The mean ±SE TSH was significantly greater in the highest tertile of urinary protein excretion (2.09±0.09 mIU/L, P < .001) compared with the lowest and middle tertiles, which were not different from each other (1.59±0.07 vs 1.59±0.06 mIU/L).

Mild TSH elevation (>5 mIU/L) was found in 10.5±1.1% and 11.9±1.1% of samples in the lowest and middle tertiles of urinary protein excretion, respectively, vs 17.2± 1.1% of samples in the highest tertile (P < .001).

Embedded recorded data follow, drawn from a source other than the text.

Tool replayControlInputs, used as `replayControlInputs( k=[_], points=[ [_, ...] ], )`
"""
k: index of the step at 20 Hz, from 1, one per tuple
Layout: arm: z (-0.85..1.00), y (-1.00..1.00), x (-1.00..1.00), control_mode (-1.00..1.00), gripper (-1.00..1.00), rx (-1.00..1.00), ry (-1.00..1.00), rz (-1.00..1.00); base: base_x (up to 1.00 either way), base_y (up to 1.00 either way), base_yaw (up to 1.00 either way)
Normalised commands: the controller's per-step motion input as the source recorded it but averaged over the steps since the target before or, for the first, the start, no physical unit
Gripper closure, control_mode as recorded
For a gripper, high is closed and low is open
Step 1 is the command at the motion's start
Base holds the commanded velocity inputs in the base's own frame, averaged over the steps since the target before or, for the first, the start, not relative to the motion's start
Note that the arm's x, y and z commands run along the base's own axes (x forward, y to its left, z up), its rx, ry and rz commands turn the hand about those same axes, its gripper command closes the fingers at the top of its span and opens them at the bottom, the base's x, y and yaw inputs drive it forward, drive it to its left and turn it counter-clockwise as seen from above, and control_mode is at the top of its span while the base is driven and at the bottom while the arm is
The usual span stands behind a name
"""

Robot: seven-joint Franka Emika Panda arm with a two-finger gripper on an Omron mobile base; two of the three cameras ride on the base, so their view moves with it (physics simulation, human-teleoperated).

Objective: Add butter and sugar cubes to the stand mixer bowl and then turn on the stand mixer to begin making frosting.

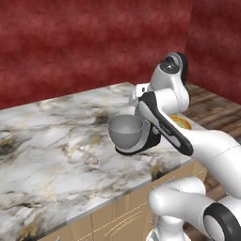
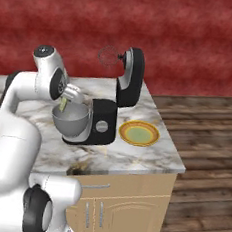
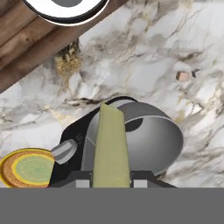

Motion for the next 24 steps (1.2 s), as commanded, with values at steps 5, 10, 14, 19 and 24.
replayControlInputs(
  k=[5, 10, 14, 19, 24],
  points=[
    [-0.11, 0.35, 0.28, -1.00, 1.00, -0.15, 0.00, -0.17, 0.00, 0.00, 0.00],
    [-0.29, 0.03, 0.36, -1.00, 1.00, -0.09, 0.00, -0.13, 0.00, 0.00, 0.00],
    [-0.33, 0.00, 0.31, -1.00, 1.00, -0.08, 0.00, -0.08, 0.00, 0.00, 0.00],
    [-0.24, 0.00, 0.13, -1.00, 1.00, -0.03, 0.00, -0.02, 0.00, 0.00, 0.00],
    [-0.13, 0.00, 0.05, -1.00, 1.00, -0.02, 0.00, -0.05, 0.00, 0.00, 0.00]
  ],
)
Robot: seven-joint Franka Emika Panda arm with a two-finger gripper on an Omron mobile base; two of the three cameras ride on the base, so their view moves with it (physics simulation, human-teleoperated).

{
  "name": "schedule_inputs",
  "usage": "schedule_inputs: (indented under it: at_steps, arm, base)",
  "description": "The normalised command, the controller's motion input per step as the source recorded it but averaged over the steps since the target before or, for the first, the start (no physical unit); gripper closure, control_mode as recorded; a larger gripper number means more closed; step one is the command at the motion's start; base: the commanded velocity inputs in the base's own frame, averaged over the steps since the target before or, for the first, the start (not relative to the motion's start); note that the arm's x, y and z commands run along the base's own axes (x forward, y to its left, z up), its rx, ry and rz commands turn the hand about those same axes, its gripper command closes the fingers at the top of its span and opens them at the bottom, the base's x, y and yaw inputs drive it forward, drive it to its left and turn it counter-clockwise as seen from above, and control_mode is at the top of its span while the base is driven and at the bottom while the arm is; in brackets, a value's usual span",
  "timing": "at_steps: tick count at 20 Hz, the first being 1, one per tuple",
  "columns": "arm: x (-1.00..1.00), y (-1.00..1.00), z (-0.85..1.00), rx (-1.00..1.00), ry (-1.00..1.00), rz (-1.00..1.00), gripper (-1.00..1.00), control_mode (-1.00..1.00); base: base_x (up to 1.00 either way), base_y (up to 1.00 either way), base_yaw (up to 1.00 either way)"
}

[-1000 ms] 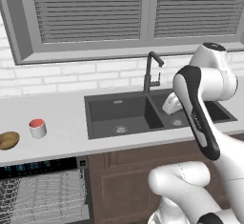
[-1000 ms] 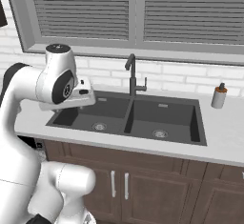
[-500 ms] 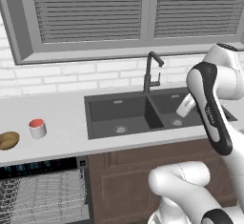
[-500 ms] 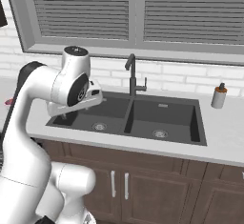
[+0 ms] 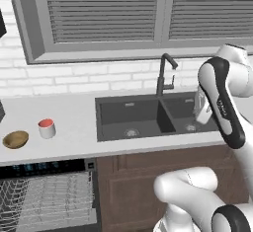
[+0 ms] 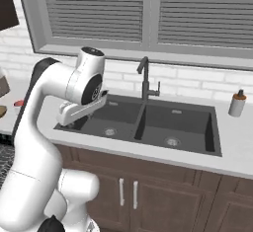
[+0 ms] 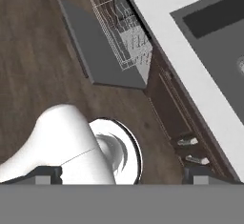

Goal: Pick up the cup and bowl from the counter, place them in the dishwasher, and close the dishwasher door.

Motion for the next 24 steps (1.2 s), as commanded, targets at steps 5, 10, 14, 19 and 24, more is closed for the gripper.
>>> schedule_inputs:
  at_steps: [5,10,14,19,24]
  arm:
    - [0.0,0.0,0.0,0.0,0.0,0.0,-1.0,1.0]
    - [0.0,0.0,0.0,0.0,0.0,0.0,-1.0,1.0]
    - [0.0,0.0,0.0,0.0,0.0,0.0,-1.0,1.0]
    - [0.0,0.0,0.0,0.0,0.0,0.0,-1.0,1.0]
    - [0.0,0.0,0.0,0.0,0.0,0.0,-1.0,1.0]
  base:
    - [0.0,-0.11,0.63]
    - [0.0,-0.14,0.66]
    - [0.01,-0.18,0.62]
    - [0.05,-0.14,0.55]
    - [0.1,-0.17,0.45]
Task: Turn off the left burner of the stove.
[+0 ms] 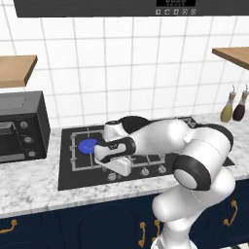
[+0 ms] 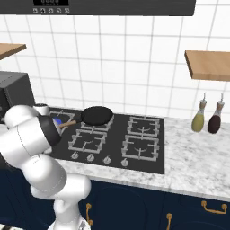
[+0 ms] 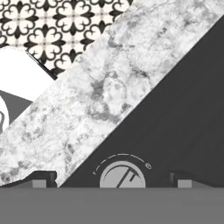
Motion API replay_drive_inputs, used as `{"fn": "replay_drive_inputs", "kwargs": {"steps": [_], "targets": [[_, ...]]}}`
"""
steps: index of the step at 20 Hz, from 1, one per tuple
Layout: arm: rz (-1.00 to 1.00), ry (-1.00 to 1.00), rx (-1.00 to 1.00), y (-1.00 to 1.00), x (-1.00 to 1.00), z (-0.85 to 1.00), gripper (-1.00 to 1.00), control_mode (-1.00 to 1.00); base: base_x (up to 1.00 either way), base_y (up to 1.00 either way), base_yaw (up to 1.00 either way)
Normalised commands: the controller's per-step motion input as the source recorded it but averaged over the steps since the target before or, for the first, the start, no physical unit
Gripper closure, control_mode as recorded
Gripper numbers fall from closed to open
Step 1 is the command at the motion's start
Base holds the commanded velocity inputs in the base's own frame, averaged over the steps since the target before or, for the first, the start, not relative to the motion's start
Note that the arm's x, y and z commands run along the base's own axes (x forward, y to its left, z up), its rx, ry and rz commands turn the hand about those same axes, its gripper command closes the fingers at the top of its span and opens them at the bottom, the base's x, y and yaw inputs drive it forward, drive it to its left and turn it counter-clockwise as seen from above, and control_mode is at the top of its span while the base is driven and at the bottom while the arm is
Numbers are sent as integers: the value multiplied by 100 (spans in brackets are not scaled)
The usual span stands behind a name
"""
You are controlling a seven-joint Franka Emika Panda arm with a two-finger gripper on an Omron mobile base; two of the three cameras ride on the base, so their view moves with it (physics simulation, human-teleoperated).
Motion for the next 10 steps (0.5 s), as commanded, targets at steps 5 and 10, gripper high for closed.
{"fn": "replay_drive_inputs", "kwargs": {"steps": [5, 10], "targets": [[0, 0, 0, 0, 8, -7, -100, -100, 0, 0, 0], [0, 0, 0, 0, 5, -13, -100, -100, 0, 0, 0]]}}
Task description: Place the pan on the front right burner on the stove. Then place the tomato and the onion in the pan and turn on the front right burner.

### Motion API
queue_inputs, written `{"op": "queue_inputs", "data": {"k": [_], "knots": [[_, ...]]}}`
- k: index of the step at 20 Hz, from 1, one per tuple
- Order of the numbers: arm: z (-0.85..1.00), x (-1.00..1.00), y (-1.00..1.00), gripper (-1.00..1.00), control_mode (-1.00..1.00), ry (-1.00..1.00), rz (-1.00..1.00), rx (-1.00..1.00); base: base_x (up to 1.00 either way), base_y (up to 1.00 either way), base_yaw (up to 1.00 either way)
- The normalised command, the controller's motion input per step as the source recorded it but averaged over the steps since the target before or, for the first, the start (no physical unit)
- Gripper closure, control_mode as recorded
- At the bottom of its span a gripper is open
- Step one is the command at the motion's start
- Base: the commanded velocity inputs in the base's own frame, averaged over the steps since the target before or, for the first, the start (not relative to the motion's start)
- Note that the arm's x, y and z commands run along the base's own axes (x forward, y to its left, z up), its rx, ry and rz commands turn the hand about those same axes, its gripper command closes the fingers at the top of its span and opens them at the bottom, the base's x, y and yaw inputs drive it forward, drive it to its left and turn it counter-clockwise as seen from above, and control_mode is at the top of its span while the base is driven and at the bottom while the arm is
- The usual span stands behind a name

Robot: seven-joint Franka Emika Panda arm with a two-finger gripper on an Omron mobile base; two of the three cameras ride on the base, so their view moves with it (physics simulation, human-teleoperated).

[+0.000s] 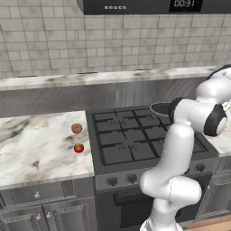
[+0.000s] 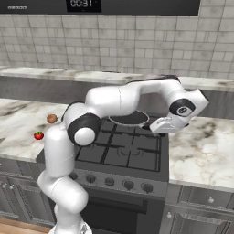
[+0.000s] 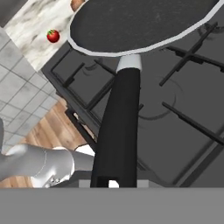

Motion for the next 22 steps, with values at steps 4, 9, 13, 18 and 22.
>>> {"op": "queue_inputs", "data": {"k": [4, 9, 13, 18, 22], "knots": [[-0.32, -0.08, 0.0, 1.0, -1.0, 0.0, 0.0, 0.0, 0.0, 0.0, 0.0], [-0.12, 0.0, 0.0, 1.0, -1.0, 0.0, 0.0, 0.0, 0.0, 0.0, 0.0], [-0.15, 0.0, 0.0, 1.0, -1.0, 0.0, 0.0, 0.0, 0.0, 0.0, 0.0], [-0.28, 0.0, 0.0, 1.0, -1.0, 0.0, 0.0, 0.0, 0.0, 0.0, 0.0], [-0.3, 0.0, 0.0, 1.0, -1.0, 0.0, 0.0, 0.0, 0.0, 0.0, 0.0]]}}
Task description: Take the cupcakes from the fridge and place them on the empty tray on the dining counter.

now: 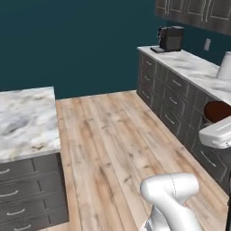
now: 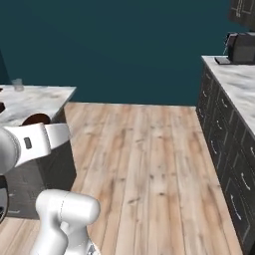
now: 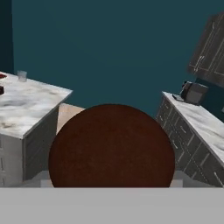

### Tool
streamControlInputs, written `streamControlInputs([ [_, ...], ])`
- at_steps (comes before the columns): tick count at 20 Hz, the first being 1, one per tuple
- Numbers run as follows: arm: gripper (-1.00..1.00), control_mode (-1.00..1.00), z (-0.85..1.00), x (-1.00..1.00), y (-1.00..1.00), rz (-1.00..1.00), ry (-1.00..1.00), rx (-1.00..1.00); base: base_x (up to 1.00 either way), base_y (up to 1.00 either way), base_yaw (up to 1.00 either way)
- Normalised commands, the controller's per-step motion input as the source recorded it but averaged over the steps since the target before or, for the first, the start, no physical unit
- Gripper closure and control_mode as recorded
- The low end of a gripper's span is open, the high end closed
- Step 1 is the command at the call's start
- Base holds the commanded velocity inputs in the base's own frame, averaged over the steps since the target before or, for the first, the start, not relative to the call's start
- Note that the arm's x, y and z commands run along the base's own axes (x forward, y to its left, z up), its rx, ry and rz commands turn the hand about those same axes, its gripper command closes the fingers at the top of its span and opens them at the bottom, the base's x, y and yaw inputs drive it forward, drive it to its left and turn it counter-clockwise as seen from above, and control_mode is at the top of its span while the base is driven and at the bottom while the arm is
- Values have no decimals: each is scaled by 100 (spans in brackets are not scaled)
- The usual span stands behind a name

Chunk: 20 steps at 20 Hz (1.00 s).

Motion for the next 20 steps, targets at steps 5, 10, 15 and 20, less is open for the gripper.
streamControlInputs([
  [5,100,100,0,0,0,0,0,0,100,-17,0],
  [10,100,100,0,0,0,0,0,0,100,-21,6],
  [15,100,100,0,0,0,0,0,0,100,-23,29],
  [20,100,100,0,0,0,0,0,0,100,-46,44],
])
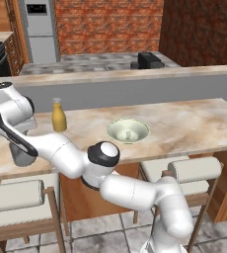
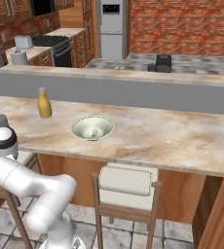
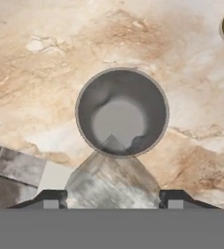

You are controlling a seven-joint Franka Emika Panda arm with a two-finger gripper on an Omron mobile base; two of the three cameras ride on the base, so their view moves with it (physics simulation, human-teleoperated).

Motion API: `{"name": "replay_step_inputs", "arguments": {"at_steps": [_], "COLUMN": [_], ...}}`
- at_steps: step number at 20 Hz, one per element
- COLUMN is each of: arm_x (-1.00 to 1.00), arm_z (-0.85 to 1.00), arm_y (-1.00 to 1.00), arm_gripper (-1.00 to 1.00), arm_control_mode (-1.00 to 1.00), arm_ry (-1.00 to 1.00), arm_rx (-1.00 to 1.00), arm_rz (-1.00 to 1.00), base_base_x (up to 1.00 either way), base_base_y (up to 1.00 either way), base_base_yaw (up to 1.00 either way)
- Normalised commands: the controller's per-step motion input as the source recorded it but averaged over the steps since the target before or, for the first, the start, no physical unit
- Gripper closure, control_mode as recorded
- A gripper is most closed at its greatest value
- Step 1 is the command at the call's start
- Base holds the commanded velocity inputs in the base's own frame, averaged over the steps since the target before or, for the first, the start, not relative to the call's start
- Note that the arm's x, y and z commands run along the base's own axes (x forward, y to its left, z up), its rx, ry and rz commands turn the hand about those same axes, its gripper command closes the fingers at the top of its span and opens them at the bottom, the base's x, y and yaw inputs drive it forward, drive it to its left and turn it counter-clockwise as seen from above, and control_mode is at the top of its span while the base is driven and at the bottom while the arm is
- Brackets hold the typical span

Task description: There are two ice cubes in the ice bowl. Place both ice cubes in the glass cup.

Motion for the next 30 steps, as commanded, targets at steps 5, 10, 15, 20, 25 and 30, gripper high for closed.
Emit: {"name": "replay_step_inputs", "arguments": {"at_steps": [5, 10, 15, 20, 25, 30], "arm_x": [0.30, 0.29, 0.32, 0.30, 0.22, 0.25], "arm_z": [-0.22, -0.19, -0.15, -0.10, -0.02, -0.04], "arm_y": [0.00, 0.02, 0.07, 0.16, 0.28, 0.26], "arm_gripper": [1.00, 1.00, 1.00, 1.00, 1.00, -1.00], "arm_control_mode": [-1.00, -1.00, -1.00, -1.00, -1.00, -1.00], "arm_ry": [0.00, 0.00, -0.01, 0.00, 0.00, 0.00], "arm_rx": [0.00, 0.00, 0.02, 0.02, 0.03, 0.02], "arm_rz": [0.00, 0.00, 0.00, 0.00, 0.00, 0.00], "base_base_x": [0.00, 0.00, 0.00, 0.00, 0.00, 0.00], "base_base_y": [0.00, 0.00, 0.00, 0.00, 0.00, 0.00], "base_base_yaw": [0.00, 0.00, 0.00, 0.00, 0.00, 0.00]}}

The odds of TSH elevation >10 mIU/L were not different in the middle tertile (odds ratio [OR] 0.84; 95% CI, 0.49-1.44; P = .52) but were significantly greater in the highest tertile (OR 1.72; 95% CI, 1.05-2.84; P = .008), compared with the lowest tertile of urinary protein excretion.

The odds of TSH elevation >5 mIU/L were not significantly increased in the middle tertile (OR 0.93; 95% CI, 0.49-1.79; P = .84) or the highest tertile (OR 1.44; 95% CI, 0.67-3.09; P = .35), vs the lowest tertile.

The adjusted prevalence for TSH elevation >10 mIU/L in the lowest, middle, and highest tertiles of urinary protein excretion was 1.6±0.5%, 1.6± 0.5% (P = .96), and 3.9±0.5% (P = .003), respectively.

In sensitivity analyses that included only a single sample from each participant, comparable results were observed, except TSH elevation risk >5 mIU/L was significantly increased in the highest tertile of urinary protein excretion (OR 1.58; 95% CI, 1.13-2.21; P = .008).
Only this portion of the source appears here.